■ What is needed ■
Every line in the records below that holds the word "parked" is to be copied.

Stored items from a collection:
*-*-*

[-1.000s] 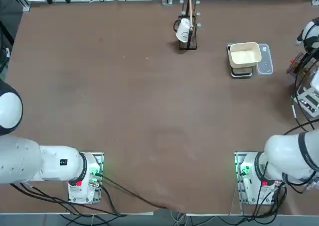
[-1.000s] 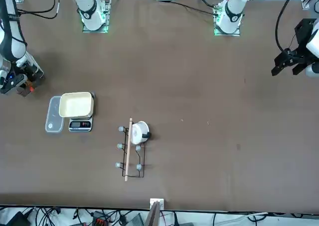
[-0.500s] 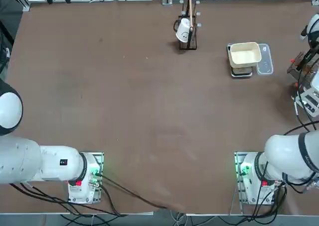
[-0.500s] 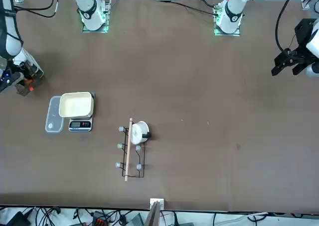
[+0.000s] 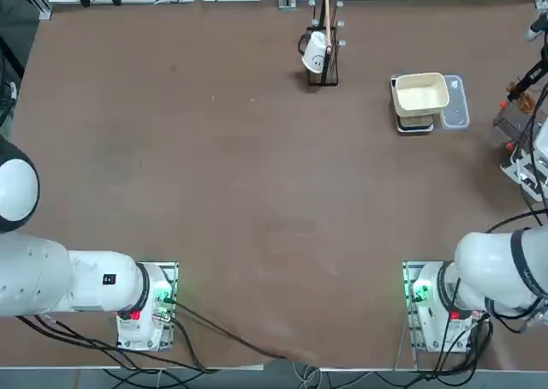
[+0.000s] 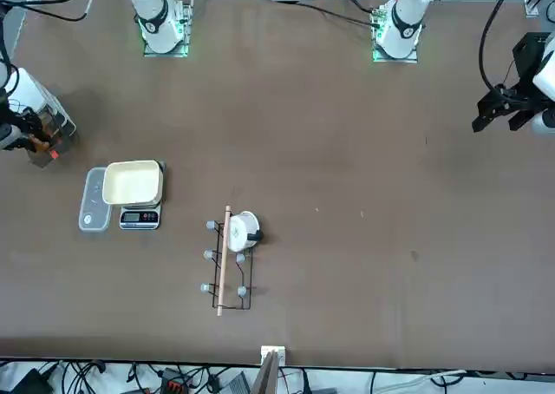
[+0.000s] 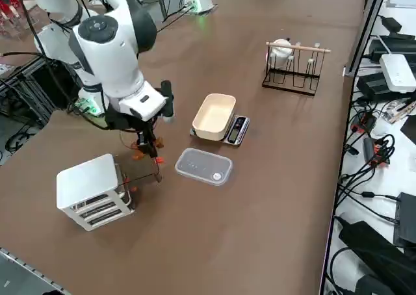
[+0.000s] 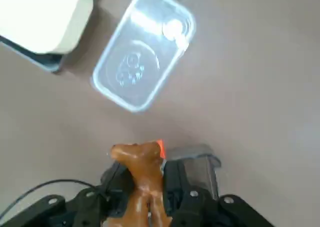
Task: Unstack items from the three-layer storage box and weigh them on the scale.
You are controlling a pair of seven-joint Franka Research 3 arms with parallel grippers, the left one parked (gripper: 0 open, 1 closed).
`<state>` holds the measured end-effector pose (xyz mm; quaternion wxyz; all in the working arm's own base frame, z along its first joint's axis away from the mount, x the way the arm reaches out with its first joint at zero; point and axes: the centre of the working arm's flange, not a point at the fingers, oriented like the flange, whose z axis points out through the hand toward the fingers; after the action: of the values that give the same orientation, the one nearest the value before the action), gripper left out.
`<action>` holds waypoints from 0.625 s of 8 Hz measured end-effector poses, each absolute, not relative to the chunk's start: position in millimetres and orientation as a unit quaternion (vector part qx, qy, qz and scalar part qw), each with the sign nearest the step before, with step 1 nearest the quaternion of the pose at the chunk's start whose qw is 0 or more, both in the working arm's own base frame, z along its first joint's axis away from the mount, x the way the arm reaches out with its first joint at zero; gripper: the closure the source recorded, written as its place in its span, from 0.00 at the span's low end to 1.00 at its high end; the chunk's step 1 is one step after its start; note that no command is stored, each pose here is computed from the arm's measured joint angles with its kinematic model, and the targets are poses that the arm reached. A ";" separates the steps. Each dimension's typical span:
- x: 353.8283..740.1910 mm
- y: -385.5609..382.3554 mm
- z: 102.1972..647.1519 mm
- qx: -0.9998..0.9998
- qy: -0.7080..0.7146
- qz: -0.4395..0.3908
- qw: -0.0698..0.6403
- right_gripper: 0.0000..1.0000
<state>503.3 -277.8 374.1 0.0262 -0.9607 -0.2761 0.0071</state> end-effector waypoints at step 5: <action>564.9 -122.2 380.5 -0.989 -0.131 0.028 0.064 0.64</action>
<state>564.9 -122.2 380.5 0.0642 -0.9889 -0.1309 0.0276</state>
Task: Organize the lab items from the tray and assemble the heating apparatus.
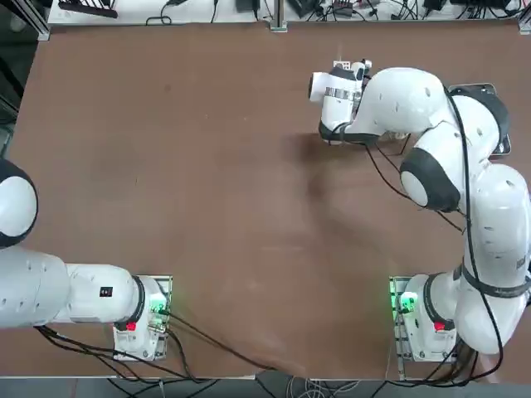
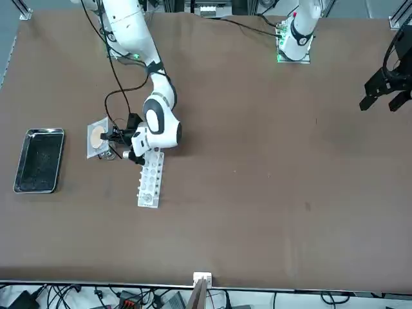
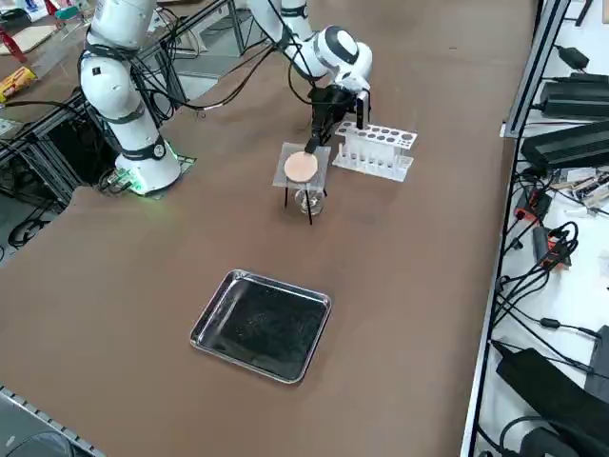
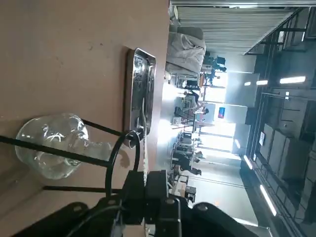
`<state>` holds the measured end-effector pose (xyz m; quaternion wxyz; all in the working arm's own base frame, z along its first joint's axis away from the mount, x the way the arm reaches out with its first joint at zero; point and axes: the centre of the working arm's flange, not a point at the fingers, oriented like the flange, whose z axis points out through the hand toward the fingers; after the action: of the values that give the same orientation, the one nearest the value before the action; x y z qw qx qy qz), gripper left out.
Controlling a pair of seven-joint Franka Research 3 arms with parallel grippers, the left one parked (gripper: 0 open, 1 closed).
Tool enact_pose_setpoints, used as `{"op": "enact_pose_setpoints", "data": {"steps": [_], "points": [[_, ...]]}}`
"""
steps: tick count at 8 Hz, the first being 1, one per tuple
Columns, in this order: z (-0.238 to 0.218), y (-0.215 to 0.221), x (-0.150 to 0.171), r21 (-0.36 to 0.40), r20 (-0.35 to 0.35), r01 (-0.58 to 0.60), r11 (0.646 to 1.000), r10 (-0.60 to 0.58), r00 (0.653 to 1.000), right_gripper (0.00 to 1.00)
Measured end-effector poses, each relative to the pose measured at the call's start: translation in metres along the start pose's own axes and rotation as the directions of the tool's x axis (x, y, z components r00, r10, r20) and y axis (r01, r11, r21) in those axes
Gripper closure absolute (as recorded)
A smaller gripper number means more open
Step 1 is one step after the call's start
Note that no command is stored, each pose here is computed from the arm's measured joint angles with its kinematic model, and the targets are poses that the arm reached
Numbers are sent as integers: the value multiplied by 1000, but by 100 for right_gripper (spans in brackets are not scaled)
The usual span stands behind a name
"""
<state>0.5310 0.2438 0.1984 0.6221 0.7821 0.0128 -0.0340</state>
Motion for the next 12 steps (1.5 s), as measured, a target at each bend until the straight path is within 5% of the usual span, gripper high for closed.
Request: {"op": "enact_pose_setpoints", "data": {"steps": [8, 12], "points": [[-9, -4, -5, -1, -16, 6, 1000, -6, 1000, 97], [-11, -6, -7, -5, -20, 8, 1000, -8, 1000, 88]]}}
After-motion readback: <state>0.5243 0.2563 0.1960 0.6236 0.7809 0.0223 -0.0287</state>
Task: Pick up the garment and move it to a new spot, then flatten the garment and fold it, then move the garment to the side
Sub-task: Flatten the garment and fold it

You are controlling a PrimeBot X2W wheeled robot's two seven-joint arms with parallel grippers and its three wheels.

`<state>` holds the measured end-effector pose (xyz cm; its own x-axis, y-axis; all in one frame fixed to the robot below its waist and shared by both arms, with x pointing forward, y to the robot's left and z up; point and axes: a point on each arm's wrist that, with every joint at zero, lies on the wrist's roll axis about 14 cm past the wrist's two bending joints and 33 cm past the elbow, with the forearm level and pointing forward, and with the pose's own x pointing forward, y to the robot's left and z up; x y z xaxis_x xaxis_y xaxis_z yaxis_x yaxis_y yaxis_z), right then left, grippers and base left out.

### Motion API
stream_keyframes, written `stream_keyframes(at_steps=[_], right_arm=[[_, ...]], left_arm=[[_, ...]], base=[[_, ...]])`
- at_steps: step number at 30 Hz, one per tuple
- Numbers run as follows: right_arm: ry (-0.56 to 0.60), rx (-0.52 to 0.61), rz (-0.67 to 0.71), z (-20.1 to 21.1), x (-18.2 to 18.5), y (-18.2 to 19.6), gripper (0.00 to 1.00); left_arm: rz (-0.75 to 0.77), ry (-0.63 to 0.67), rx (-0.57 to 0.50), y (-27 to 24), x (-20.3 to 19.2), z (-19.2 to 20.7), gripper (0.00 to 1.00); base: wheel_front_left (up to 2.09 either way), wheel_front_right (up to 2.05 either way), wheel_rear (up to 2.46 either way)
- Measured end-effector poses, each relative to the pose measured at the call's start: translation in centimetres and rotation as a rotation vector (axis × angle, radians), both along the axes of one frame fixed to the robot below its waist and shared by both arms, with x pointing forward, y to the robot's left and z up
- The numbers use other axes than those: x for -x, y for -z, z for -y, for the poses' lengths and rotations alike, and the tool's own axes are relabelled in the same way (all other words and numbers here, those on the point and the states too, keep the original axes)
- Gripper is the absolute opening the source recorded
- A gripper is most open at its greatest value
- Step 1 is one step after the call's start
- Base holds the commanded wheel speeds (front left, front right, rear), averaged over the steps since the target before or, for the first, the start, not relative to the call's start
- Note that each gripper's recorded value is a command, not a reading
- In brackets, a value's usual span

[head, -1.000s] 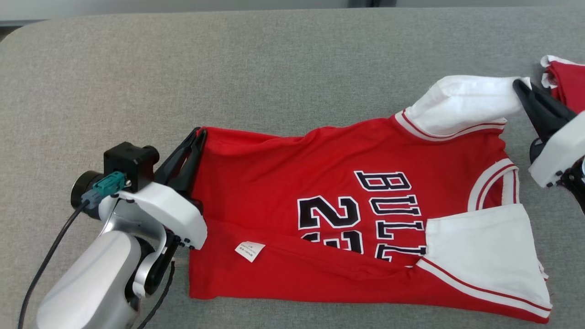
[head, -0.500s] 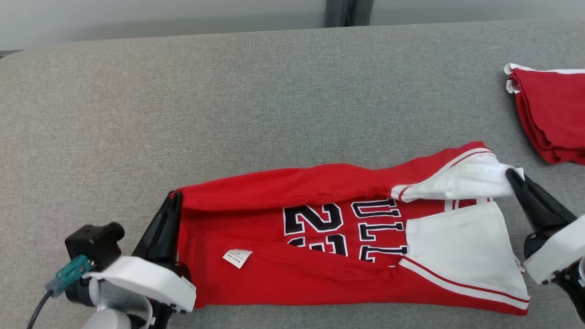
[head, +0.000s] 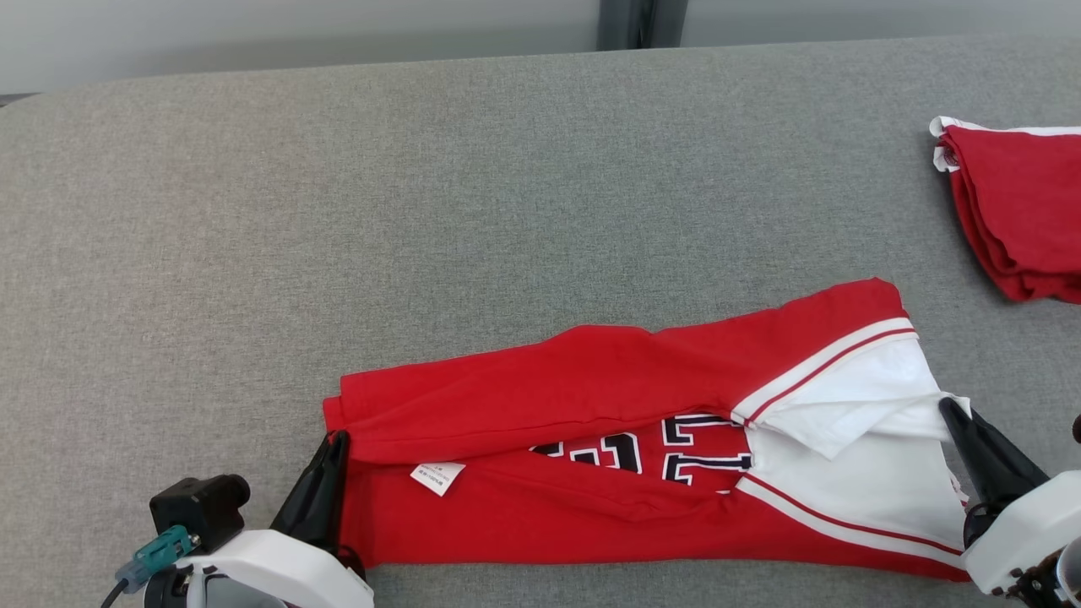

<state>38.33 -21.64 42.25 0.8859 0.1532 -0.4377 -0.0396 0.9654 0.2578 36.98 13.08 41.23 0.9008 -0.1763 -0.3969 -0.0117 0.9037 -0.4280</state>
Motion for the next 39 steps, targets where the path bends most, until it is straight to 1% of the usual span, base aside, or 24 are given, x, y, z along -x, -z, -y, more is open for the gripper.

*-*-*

■ Output for this exercise ■
You are controlling a pair of seven-joint Franka Research 3 arms with parallel grippers, the left one parked (gripper: 0 open, 1 closed).
Controlling a pair of seven-joint Franka Research 3 arms with parallel grippers, the left one parked (gripper: 0 open, 1 closed).

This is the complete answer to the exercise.